(Description of the task) Below are records to be copied exactly; their pictures are to be omitted.

(Dataset excerpts)
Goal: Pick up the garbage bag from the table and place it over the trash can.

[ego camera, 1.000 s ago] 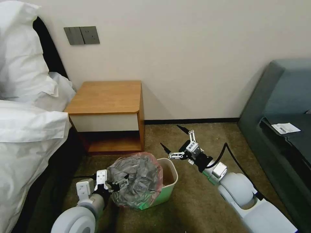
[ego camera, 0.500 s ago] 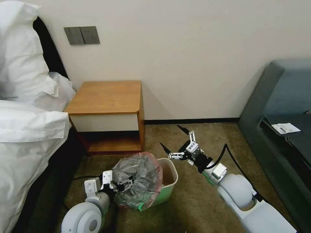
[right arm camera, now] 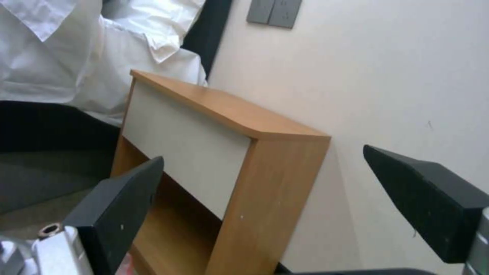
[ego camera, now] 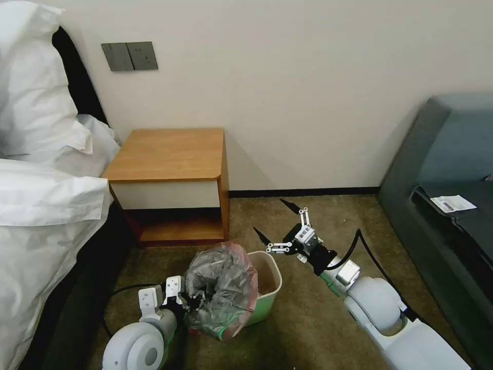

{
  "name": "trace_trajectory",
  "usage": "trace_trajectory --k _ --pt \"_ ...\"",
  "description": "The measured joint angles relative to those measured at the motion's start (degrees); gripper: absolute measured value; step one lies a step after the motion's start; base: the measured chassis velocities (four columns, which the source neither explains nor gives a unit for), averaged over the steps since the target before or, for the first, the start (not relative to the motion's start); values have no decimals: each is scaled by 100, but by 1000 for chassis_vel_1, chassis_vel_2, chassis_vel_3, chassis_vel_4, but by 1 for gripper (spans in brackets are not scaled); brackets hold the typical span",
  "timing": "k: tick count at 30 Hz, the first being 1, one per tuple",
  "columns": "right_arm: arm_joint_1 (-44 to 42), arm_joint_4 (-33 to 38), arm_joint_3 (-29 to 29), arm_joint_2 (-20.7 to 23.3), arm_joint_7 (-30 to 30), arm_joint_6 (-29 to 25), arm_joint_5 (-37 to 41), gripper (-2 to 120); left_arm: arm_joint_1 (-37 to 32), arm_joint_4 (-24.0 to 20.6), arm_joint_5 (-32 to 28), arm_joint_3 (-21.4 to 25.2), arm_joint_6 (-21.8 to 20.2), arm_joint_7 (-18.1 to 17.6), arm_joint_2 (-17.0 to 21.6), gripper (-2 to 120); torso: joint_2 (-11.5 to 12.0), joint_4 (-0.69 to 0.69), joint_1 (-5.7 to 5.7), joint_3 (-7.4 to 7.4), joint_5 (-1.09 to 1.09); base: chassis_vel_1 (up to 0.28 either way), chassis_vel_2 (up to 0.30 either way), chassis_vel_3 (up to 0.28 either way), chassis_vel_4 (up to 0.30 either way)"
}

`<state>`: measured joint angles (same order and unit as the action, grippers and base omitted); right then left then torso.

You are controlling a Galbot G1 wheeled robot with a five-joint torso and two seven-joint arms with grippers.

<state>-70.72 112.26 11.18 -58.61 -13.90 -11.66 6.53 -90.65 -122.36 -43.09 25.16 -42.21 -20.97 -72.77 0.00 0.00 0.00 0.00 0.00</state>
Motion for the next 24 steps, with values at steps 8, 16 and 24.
trace_trajectory --k 8,16,24 --pt "-19 156 -56 -16 223 30 83 100 -17 51 143 18 232 -74 -40 5 0 0 0 0 0 0 0 0 0" --pt "-88 951 -314 -108 1265 774 994 100 -55 -121 416 51 754 -248 -175 4 0 1 0 0 0 0 0 0 0" --pt "-442 2079 -587 -134 1729 1934 2867 100 -59 -253 1150 160 1868 -249 -532 4 0 0 0 0 0 0 0 0 0"
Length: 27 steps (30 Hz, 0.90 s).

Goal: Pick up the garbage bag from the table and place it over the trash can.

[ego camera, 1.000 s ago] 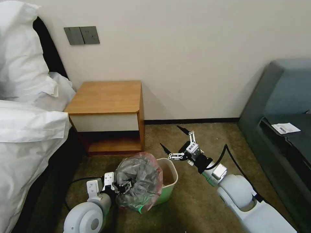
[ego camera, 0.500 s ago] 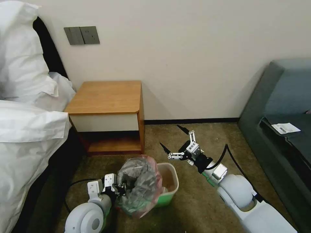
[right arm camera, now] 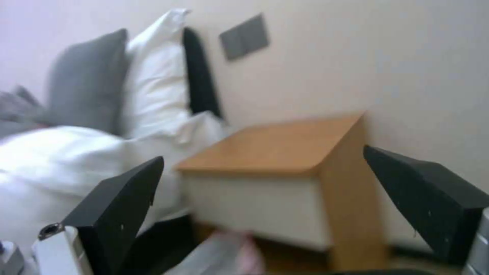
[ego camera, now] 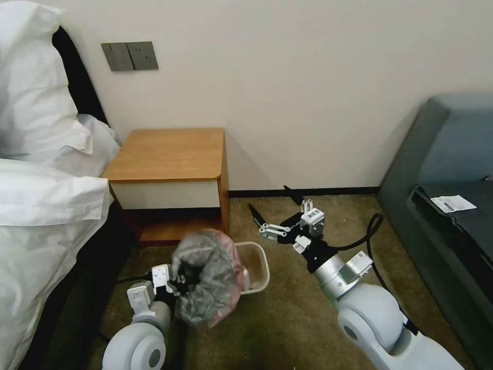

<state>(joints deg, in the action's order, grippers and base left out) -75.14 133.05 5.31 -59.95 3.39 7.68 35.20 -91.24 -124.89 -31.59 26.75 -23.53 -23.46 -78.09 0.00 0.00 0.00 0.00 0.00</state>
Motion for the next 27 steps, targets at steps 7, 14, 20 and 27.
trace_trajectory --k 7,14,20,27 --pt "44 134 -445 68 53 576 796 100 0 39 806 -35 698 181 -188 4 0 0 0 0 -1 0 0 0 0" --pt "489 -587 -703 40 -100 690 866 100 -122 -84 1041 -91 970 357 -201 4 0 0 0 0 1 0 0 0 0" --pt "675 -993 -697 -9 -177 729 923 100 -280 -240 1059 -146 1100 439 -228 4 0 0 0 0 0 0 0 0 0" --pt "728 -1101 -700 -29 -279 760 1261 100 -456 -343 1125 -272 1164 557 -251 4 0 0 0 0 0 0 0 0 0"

(Answer to this problem)
Goal: Pick up the garbage bag from the table and place it over the trash can.

[ego camera, 1.000 s ago] 
[ego camera, 0.500 s ago] 
[right arm camera, now] 
[ego camera, now] 

{
  "name": "trace_trajectory",
  "usage": "trace_trajectory --k _ --pt \"_ ...\"",
  "description": "The measured joint angles relative to those measured at the motion's start (degrees); gripper: absolute measured value; step one lies a step after the motion's start; base: the measured chassis velocities (four columns, which the source neither explains nor gives a unit for), averaged over the steps since the target before or, for the first, the start (not relative to the motion's start); values have no decimals: each is scaled by 100, but by 1000 for chassis_vel_1, chassis_vel_2, chassis_vel_3, chassis_vel_4, but by 1 for gripper (spans in brackets are not scaled); brackets hold the typical span",
  "timing": "k: tick count at 30 Hz, the first being 1, one per tuple",
  "columns": "right_arm: arm_joint_1 (-44 to 42), arm_joint_4 (-33 to 38), arm_joint_3 (-29 to 29), arm_joint_2 (-20.7 to 23.3), arm_joint_7 (-30 to 30), arm_joint_6 (-29 to 25), arm_joint_5 (-37 to 41), gripper (-2 to 120); left_arm: arm_joint_1 (-37 to 32), arm_joint_4 (-24.0 to 20.6), arm_joint_5 (-32 to 28), arm_joint_3 (-21.4 to 25.2), arm_joint_6 (-21.8 to 20.2), arm_joint_7 (-18.1 to 17.6), arm_joint_2 (-17.0 to 21.6), gripper (-2 to 120); torso: joint_2 (-11.5 to 12.0), joint_4 (-0.69 to 0.69), joint_1 (-5.7 to 5.7), joint_3 (-7.4 to 7.4), joint_5 (-1.09 to 1.09); base: chassis_vel_1 (up to 0.28 either way), chassis_vel_2 (up to 0.30 either way), chassis_vel_3 (up to 0.28 either way), chassis_vel_4 (up to 0.30 either way)"
}

`<state>`: measured joint angles (same order and unit as the action, grippers and base omitted); right then left then torso.

You are controlling a Galbot G1 wheeled robot with a five-joint torso and two seven-joint arms with grippers.

<state>-70.72 112.26 11.18 -58.61 -13.90 -11.66 6.53 -90.65 -122.36 -43.09 25.16 -42.21 -20.97 -72.77 0.00 0.00 0.00 0.00 0.00</state>
Motion for the next 24 steps, with values at steps 8, 16 and 24.
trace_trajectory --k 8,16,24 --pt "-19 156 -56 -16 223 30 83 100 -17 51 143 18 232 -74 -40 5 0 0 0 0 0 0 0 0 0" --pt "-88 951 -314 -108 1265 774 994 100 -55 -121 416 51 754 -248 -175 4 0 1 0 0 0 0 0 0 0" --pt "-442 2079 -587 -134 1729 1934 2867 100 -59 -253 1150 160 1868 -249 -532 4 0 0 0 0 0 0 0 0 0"
Length: 27 steps (30 Hz, 0.90 s).

Goal: Pick up the garbage bag from the table and place it over the trash can.

[ego camera, 1.000 s ago] 
[ego camera, 0.500 s ago] 
[right arm camera, now] 
[ego camera, now] 

<state>(joints deg, in the action's order, grippers and base left out) -75.14 133.05 5.31 -59.95 3.39 7.68 35.20 -91.24 -124.89 -31.59 26.75 -23.53 -23.46 -78.09 0.00 0.00 0.00 0.00 0.00</state>
Motion for the next 27 steps, targets at steps 7, 14, 20 and 27.
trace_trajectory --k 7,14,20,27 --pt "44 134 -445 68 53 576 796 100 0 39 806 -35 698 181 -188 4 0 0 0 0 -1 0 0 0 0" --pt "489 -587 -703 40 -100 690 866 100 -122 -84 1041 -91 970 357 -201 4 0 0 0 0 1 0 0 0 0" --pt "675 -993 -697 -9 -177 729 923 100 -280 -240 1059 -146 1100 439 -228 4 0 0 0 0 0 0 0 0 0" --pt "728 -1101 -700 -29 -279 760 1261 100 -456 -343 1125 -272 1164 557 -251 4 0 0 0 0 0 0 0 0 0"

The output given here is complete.